Set every entry below down once more, exactly as it stands, without images.

DATA FOR PROCESSING:
━━━━━━━━

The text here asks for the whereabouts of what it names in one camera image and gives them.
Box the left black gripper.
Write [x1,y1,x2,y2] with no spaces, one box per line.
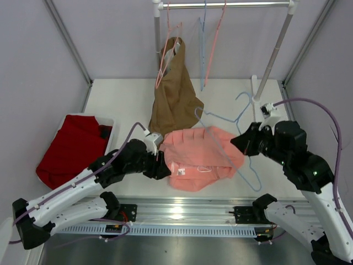
[125,146,171,180]

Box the pink pleated skirt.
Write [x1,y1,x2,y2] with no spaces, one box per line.
[159,126,244,192]

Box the blue wire hanger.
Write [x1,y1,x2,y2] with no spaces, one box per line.
[194,92,263,192]
[198,0,207,91]

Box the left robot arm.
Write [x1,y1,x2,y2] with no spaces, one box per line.
[12,139,171,250]

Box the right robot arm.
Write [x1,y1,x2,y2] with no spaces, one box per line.
[230,121,352,264]

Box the brown skirt on hanger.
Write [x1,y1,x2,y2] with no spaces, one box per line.
[149,37,204,135]

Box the pink hanger holding brown skirt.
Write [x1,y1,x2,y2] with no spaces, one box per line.
[155,2,183,89]

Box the red garment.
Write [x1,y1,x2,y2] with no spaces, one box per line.
[36,115,106,189]

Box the white metal clothes rack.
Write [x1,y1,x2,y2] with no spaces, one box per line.
[152,1,299,121]

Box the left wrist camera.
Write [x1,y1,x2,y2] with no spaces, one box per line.
[143,130,163,154]

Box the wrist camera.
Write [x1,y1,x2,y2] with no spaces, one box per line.
[143,130,163,154]
[260,103,281,129]

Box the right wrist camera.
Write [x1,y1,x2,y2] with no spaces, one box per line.
[260,103,281,129]

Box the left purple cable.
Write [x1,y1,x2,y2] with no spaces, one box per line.
[8,122,147,245]

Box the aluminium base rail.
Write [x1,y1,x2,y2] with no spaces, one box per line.
[117,195,256,226]

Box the slotted cable duct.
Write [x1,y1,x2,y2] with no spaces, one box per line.
[59,223,256,238]

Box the pink wire hanger middle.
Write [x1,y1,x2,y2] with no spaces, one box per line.
[204,1,227,87]

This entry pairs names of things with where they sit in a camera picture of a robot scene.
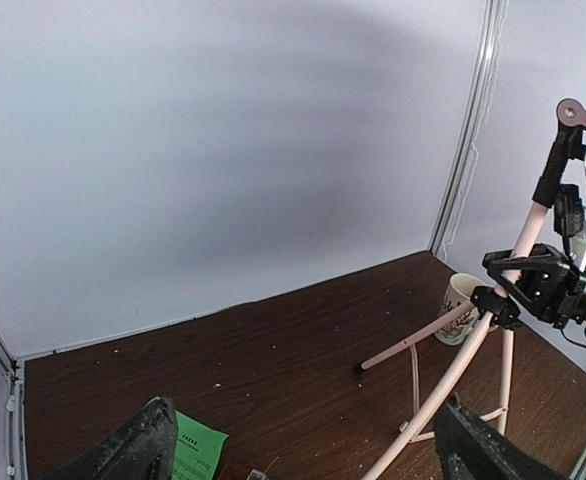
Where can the green sheet music page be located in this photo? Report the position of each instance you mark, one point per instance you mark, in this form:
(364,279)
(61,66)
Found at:
(198,449)

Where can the pink music stand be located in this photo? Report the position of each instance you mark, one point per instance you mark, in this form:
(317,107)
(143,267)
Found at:
(495,306)

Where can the brown wooden metronome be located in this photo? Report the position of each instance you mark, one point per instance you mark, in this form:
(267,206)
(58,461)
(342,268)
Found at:
(235,471)

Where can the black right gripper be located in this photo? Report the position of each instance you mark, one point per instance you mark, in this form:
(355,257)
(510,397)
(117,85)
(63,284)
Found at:
(544,282)

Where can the aluminium frame post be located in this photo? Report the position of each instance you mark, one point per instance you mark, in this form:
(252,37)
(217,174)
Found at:
(477,110)
(13,373)

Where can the left aluminium frame post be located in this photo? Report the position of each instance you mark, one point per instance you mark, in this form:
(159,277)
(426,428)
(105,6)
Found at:
(13,373)

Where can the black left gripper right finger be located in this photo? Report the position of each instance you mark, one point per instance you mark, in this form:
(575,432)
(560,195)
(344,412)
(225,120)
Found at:
(469,448)

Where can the right aluminium frame post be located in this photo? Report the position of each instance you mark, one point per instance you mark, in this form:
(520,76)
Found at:
(477,110)

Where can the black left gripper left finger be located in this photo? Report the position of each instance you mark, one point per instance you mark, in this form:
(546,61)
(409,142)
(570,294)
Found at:
(142,448)

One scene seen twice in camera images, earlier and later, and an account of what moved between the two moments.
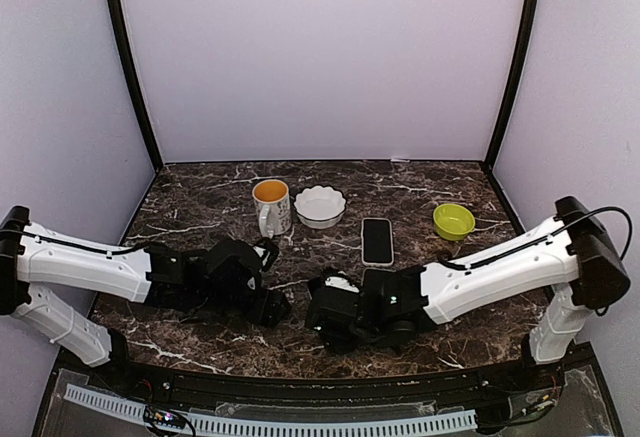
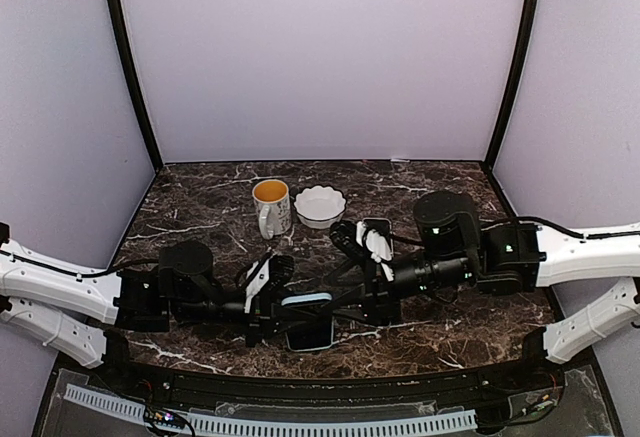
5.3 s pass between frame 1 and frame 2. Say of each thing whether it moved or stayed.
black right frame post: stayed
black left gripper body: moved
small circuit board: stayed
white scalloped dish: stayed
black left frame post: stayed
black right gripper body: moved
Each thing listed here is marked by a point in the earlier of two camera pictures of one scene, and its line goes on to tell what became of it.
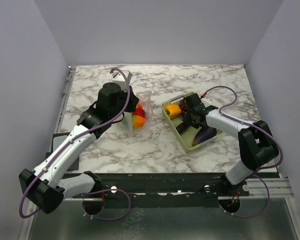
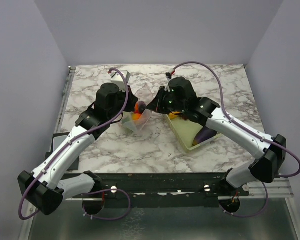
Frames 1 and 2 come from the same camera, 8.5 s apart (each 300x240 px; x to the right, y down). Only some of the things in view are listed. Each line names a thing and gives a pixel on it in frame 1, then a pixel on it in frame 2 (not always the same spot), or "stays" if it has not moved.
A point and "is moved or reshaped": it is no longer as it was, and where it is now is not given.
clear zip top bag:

━━━━━━━━

TASK RESPONSE:
The text here asks for the whereabouts of what it names in one camera image and gives them.
Box the left black gripper.
Write [x1,y1,x2,y2] with no spaces, one box per line.
[125,146,171,180]

Box the pink pleated skirt.
Write [x1,y1,x2,y2] with no spaces, one box per line.
[159,126,244,192]

Box the blue wire hanger.
Write [x1,y1,x2,y2] with no spaces, one box per line.
[194,92,263,192]
[198,0,207,91]

Box the left robot arm.
Write [x1,y1,x2,y2] with no spaces, one box per line.
[12,139,171,250]

Box the right robot arm.
Write [x1,y1,x2,y2] with no spaces, one box per line.
[230,121,352,264]

Box the brown skirt on hanger.
Write [x1,y1,x2,y2] with no spaces, one box per line.
[149,37,204,135]

Box the pink hanger holding brown skirt.
Write [x1,y1,x2,y2] with no spaces, one box per line.
[155,2,183,89]

Box the red garment.
Write [x1,y1,x2,y2] with no spaces, one box per line.
[36,115,106,189]

Box the white metal clothes rack.
Write [x1,y1,x2,y2] with no spaces, one box per line.
[152,1,299,121]

Box the left wrist camera.
Write [x1,y1,x2,y2] with no spaces, one box per line.
[143,130,163,154]

Box the wrist camera.
Write [x1,y1,x2,y2] with no spaces, one box per line.
[143,130,163,154]
[260,103,281,129]

Box the right wrist camera.
Write [x1,y1,x2,y2] with no spaces, one box per line.
[260,103,281,129]

Box the left purple cable.
Write [x1,y1,x2,y2] with no spaces, one box per line.
[8,122,147,245]

Box the aluminium base rail.
Write [x1,y1,x2,y2] with no spaces, one box per line.
[117,195,256,226]

Box the slotted cable duct.
Write [x1,y1,x2,y2] with no spaces, one box per line.
[59,223,256,238]

Box the pink wire hanger middle.
Write [x1,y1,x2,y2] with no spaces, one box per line.
[204,1,227,87]

This entry pairs names of things with where they sit in a camera picture of a robot scene.
Where can the green sheet music page be located in this photo? Report the position of each instance you mark, one point per instance you mark, in this form:
(364,279)
(61,66)
Found at:
(198,449)

Where can the pink music stand be located in this photo? Report the position of each instance you mark, one point per instance you mark, in this form:
(317,107)
(143,267)
Found at:
(495,306)

Where can the brown wooden metronome be located in this photo? Report the position of each instance you mark, one point per instance you mark, in this form:
(267,206)
(58,461)
(342,268)
Found at:
(235,471)

Where can the black right gripper be located in this photo? Report the position of each instance you mark, one point per instance you mark, in this form:
(355,257)
(510,397)
(117,85)
(63,284)
Found at:
(544,282)

Where can the aluminium frame post be located in this photo? Report the position of each instance you mark, one point per instance you mark, in this form:
(252,37)
(217,174)
Found at:
(477,110)
(13,373)

Where can the left aluminium frame post be located in this photo? Report the position of each instance you mark, one point per instance you mark, in this form:
(159,277)
(426,428)
(105,6)
Found at:
(13,373)

Where can the black left gripper right finger be located in this photo? Report the position of each instance you mark, one point per instance you mark, in this form:
(575,432)
(560,195)
(344,412)
(225,120)
Found at:
(469,448)

Where can the right aluminium frame post be located in this photo? Report the position of each instance you mark, one point per instance you mark, in this form:
(520,76)
Found at:
(477,110)

Where can the black left gripper left finger be located in this photo? Report the position of each instance you mark, one point per instance you mark, in this form:
(546,61)
(409,142)
(570,294)
Found at:
(142,448)

One scene seen twice in camera images, earlier and later, and an account of what moved between the two moments.
5.3 s pass between frame 1 and frame 2. Say of each thing whether it moved or stayed.
black right frame post: stayed
black left gripper body: moved
small circuit board: stayed
white scalloped dish: stayed
black left frame post: stayed
black right gripper body: moved
Each thing listed here is marked by a point in the earlier of two camera pictures of one scene, and its line goes on to tell what became of it.
Frames 1 and 2 come from the same camera, 8.5 s apart (each 300x240 px; x to the right, y down). Only some of the things in view are listed. Each line names a thing and gives a pixel on it in frame 1, then a pixel on it in frame 2 (not always the same spot), or "stays" if it has not moved.
A point and "is moved or reshaped": it is no longer as it was, and where it is now is not given.
clear zip top bag:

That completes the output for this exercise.